◆ WHAT TO DO ◆
Where a line of the data below has the string "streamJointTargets", copy that line.

◆ GIVEN MATERIAL ◆
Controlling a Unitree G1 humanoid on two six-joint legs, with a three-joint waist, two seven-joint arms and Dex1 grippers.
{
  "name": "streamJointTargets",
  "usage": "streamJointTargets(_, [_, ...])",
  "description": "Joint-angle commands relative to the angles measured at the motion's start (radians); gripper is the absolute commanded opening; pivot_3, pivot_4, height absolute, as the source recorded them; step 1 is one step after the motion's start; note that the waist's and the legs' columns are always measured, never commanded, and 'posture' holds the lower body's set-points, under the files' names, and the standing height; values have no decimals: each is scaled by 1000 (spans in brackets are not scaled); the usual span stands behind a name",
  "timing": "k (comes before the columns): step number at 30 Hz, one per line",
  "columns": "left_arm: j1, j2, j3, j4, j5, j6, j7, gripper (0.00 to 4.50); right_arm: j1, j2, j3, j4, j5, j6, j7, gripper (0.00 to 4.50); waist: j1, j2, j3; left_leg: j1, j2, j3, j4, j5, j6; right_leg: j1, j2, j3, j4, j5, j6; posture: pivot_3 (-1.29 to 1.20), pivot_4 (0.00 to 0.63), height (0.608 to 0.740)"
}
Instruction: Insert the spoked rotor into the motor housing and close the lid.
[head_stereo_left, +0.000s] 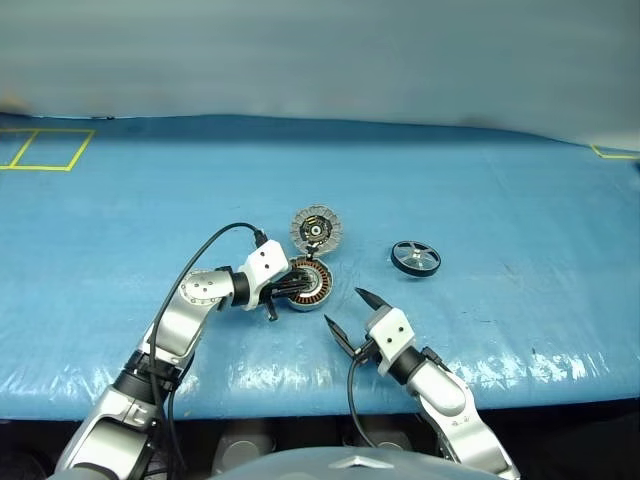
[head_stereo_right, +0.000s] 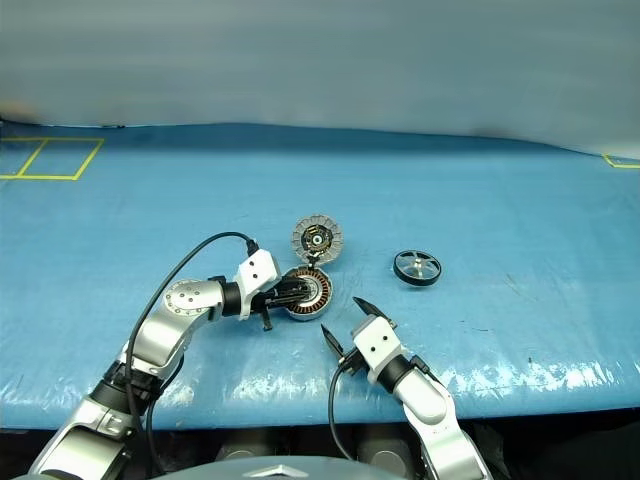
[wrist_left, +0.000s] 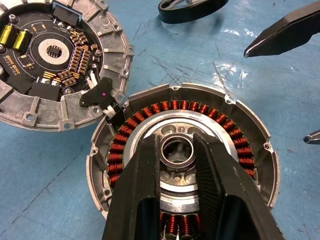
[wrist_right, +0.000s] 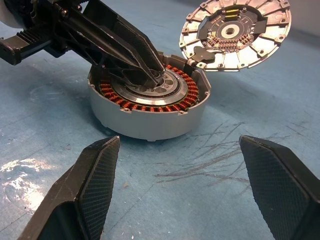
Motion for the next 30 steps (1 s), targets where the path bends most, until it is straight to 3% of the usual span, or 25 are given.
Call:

◆ YOUR RESPONSE ◆
  "name": "streamJointTargets",
  "usage": "streamJointTargets(_, [_, ...])",

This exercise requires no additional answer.